National van truckload tender rejection rates — the percent of electronic requests for capacity declined by carriers — have exceeded 20% since early August outside of a single day in February. The truckload market appeared to be on a path toward stability with rejection rates sliding slowly through the first month of the year before winter storms disrupted trucking networks and shipper production cycles. The result has been rejection rates consistently above 25% since Feb. 18.

With decreasing carrier compliance come increasing transportation rates.
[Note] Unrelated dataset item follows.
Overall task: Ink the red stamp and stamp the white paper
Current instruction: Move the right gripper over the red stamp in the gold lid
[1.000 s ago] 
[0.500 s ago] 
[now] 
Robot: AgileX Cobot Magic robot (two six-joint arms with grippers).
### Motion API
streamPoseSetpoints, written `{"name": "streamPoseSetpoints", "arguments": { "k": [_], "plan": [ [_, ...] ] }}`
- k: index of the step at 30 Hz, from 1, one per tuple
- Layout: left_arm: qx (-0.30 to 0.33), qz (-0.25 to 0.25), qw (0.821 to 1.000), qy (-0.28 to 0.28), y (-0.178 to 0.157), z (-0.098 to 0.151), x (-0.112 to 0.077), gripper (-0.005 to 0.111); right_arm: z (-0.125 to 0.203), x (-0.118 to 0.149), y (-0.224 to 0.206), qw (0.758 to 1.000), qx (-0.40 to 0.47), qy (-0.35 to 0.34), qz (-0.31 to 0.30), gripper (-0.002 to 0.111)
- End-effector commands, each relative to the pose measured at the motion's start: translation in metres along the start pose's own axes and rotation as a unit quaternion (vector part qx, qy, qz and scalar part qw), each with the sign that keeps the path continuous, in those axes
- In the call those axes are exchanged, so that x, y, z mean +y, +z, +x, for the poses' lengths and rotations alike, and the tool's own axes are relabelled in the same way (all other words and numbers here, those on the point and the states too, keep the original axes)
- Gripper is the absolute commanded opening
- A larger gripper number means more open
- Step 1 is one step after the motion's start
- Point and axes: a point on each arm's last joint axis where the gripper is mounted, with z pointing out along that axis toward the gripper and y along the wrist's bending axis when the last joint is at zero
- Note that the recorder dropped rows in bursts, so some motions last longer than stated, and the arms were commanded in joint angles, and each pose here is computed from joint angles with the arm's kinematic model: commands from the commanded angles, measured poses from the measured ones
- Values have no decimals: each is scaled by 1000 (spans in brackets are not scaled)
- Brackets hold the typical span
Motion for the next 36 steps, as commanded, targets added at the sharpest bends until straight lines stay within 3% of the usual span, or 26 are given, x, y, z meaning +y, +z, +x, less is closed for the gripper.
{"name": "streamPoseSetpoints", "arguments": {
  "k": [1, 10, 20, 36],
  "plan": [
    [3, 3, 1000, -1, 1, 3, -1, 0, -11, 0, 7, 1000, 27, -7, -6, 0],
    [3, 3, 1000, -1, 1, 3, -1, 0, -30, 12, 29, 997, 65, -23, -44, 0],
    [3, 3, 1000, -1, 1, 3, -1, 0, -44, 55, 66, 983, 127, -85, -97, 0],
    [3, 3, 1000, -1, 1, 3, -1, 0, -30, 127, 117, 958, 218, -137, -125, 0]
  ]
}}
The average van truckload spot rate increased 20% from the beginning to the end of February, according to Spot rates are much more volatile and represent roughly 10%-20% of the for-hire truckload market freight volume. Most of the freight moves under a more consistent pricing structure or “contract” rates.

The overall average cost of a dry van truckload move increased 6% over the same period, according to FreightWaves’ Van Contract Index, which measures the average median base rate per mile of truckload invoices on a daily basis. This index largely consists of long-term contracted freight rates and excludes loads under 250 miles.

It should be noted that retail fuel costs also increased roughly 12% last month, according to the Department of Energy, which influences the spot rates, but fuel surcharges have been removed from the contract rates.